Sedimentary organic matter provides valuable paleolimnologic information, and it is important to constrain the sources and potential alterations when interpreting organic proxy data. In this study we utilize a source to sink approach to quantify organic matter characteristics within four Icelandic catchments: Vatnsdalsvatn, Thidriksvallavatn, Rekavikurvatn, and Kaldbaksvatn. Organic matter was characterized using bulk stable isotopes of carbon, nitrogen, and sulfur (δ¹³C, δ¹⁵N, δ³⁴S) as well as ratios or organic carbon to nitrogen (OC/N) and sulfur (OC/S) quantified on an elemental analyzer/ isotope ratio mass spectrometer (EA/IRMS). Samples include low-elevation watershed soil probes collected in 2012, particulate organic matter (POM) from lake inflows, outflows, and open water collected in 2012 and 2013, sediment traps deployed from 2011-2013, and surface sediments collected in 2012. Proxy data from the soils are very similar between watersheds, indicative of the regional soil characteristics of this region of Iceland. Patterns emerge when examining different components of the system. For instance, POM delivered to the lakes is consistently enriched in δ³⁴S and has lower OC/N and OC/S ratios as compared to the parent soil of the watershed, suggesting preferential transport of heavy isotopic S and elemental N and S to the lakes.

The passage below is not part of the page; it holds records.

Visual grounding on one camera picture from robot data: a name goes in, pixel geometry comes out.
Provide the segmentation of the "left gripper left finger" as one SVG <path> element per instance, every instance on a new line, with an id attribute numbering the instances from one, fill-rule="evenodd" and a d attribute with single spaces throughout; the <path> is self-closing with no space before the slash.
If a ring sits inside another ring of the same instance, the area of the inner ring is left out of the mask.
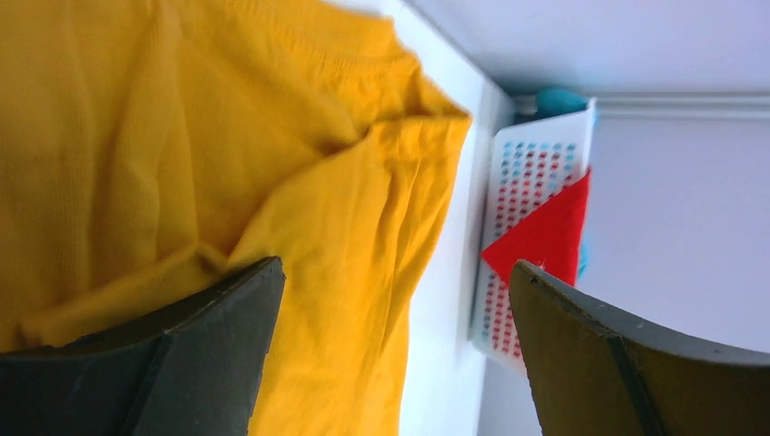
<path id="1" fill-rule="evenodd" d="M 61 347 L 1 356 L 4 435 L 243 435 L 285 284 L 265 258 Z"/>

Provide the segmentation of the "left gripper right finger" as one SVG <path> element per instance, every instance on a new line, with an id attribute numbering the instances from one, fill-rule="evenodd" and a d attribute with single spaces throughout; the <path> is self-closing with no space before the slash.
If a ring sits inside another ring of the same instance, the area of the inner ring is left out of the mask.
<path id="1" fill-rule="evenodd" d="M 532 263 L 510 307 L 546 435 L 766 435 L 769 356 L 589 296 Z"/>

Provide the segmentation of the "yellow t shirt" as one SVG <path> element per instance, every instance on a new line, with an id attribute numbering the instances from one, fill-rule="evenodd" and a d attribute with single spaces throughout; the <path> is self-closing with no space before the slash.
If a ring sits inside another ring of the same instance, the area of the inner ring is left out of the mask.
<path id="1" fill-rule="evenodd" d="M 248 432 L 395 435 L 410 300 L 471 123 L 388 18 L 4 1 L 1 348 L 63 345 L 279 256 Z"/>

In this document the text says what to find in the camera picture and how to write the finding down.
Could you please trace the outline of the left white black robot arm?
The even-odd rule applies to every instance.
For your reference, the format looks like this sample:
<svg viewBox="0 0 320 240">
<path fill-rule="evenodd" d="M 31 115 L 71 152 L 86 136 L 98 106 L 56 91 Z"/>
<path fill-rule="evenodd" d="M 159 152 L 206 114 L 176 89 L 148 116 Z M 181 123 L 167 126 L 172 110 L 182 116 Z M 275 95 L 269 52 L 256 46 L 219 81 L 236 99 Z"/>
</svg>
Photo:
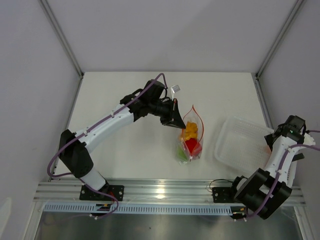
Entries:
<svg viewBox="0 0 320 240">
<path fill-rule="evenodd" d="M 97 200 L 108 196 L 109 183 L 95 169 L 91 152 L 107 137 L 147 115 L 159 117 L 163 126 L 185 129 L 178 100 L 167 96 L 167 85 L 149 80 L 144 88 L 122 98 L 109 115 L 80 131 L 62 132 L 58 158 L 69 172 L 86 184 Z"/>
</svg>

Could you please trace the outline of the red bell pepper toy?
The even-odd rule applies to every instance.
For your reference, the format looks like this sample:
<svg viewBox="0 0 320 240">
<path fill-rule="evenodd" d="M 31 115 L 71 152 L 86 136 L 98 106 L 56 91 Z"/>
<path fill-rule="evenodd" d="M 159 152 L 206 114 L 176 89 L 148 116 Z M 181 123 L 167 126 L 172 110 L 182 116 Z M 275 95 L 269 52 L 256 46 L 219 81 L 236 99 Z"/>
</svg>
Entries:
<svg viewBox="0 0 320 240">
<path fill-rule="evenodd" d="M 190 155 L 198 155 L 202 151 L 202 145 L 195 138 L 190 138 L 185 141 L 185 145 L 190 153 Z"/>
</svg>

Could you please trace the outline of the yellow ginger root toy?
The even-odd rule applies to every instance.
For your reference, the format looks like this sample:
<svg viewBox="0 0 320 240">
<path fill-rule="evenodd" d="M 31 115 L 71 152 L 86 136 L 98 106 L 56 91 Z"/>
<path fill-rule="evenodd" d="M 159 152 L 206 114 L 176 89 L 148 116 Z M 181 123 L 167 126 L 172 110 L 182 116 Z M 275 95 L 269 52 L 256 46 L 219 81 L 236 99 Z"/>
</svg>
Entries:
<svg viewBox="0 0 320 240">
<path fill-rule="evenodd" d="M 186 128 L 183 130 L 182 138 L 184 141 L 198 138 L 198 126 L 195 122 L 188 121 Z"/>
</svg>

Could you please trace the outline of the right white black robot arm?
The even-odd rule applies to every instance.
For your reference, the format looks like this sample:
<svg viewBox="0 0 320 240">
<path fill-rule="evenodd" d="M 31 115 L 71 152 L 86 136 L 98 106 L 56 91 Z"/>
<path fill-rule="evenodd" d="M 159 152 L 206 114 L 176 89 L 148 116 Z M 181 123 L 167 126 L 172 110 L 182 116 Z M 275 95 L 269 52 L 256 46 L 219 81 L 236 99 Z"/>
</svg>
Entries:
<svg viewBox="0 0 320 240">
<path fill-rule="evenodd" d="M 271 151 L 265 168 L 256 170 L 242 185 L 242 178 L 237 177 L 228 189 L 229 198 L 244 205 L 244 219 L 269 218 L 292 193 L 288 182 L 292 163 L 305 158 L 303 149 L 318 150 L 306 121 L 297 115 L 290 115 L 264 139 Z"/>
</svg>

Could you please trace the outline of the clear orange zip top bag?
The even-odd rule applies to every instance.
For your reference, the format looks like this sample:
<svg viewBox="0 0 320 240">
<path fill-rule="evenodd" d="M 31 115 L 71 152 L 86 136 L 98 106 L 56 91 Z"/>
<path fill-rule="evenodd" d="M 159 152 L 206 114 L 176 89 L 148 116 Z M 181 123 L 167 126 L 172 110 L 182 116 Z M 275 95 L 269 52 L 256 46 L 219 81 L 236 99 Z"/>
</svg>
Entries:
<svg viewBox="0 0 320 240">
<path fill-rule="evenodd" d="M 180 165 L 186 165 L 202 155 L 205 126 L 194 105 L 182 120 L 186 128 L 178 134 L 176 157 Z"/>
</svg>

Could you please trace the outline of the green cabbage toy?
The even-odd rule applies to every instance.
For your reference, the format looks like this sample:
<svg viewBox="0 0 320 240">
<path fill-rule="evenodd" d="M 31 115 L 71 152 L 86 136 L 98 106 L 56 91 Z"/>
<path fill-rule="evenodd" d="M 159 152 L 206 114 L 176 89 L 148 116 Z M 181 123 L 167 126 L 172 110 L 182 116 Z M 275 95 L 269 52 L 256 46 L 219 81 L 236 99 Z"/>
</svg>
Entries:
<svg viewBox="0 0 320 240">
<path fill-rule="evenodd" d="M 184 151 L 183 148 L 181 148 L 180 146 L 177 146 L 177 157 L 182 160 L 182 161 L 187 161 L 188 160 L 188 157 L 186 156 L 186 153 Z"/>
</svg>

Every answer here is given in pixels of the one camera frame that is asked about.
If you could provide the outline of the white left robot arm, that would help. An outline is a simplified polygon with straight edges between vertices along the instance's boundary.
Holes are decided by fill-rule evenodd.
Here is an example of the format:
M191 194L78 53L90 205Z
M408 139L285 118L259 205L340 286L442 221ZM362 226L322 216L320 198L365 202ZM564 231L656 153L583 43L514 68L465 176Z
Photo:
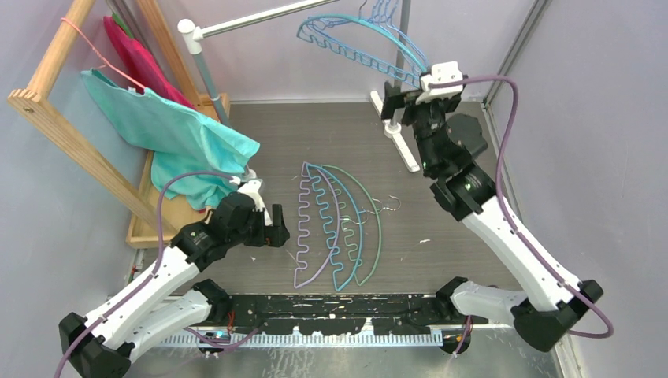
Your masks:
M195 283L170 305L161 302L236 246L282 247L290 238L283 207L270 211L253 195L234 192L207 220L183 226L162 256L127 287L84 316L59 323L63 358L82 377L122 377L143 353L195 324L219 325L232 311L227 292L211 279Z

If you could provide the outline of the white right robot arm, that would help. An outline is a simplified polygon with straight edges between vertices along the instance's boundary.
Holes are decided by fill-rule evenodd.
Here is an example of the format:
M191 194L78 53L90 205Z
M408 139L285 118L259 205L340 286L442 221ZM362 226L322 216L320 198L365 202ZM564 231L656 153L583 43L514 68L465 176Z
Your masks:
M487 149L479 120L457 113L459 94L427 99L422 90L386 83L380 116L403 110L417 143L423 174L439 206L492 250L520 284L517 291L482 286L457 276L436 293L440 318L450 324L481 317L510 325L535 350L548 352L603 295L594 280L564 269L521 225L495 181L477 164Z

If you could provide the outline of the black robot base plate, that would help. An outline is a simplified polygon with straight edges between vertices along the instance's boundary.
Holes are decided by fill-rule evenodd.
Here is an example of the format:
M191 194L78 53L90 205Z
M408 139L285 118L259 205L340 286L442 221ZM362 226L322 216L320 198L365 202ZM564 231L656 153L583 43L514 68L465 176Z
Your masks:
M435 295L232 295L200 323L211 350L242 347L439 347L461 354L473 320Z

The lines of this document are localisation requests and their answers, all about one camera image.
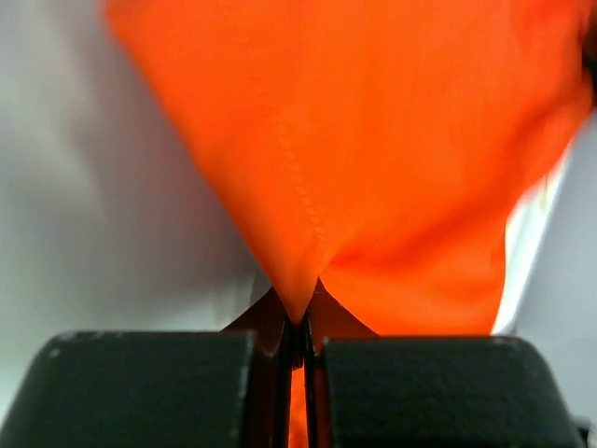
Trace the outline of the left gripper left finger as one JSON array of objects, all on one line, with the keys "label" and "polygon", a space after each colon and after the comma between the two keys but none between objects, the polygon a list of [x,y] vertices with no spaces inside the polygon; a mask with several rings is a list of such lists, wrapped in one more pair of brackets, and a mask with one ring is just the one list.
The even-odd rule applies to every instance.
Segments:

Lake sediments are more enriched in δ¹³C and have lower OC/N ratios as compared to soils, likely due to the influence of phytoplankton on the composition of lacustrine organic matter. A comparison of open water POM and sediment trap material reveals enriched δ¹³C of sediment in all lakes, and enriched δ¹⁵N of sediment in three of four lakes. Sedimentary OC/N is higher than POM OC/N in Vatnsdalsvatn and Thidriksvallavatn, both of which are larger and likely nutrient limited. The differences between open water POM and sediments exhibits alteration of organic matter during sedimentation and early diagenesis. Our results help to constrain sediment sources and alternations of organic matter in sub-arctic lakes, and will prove useful for the interpretation of sedimentary organic matter in similar environments.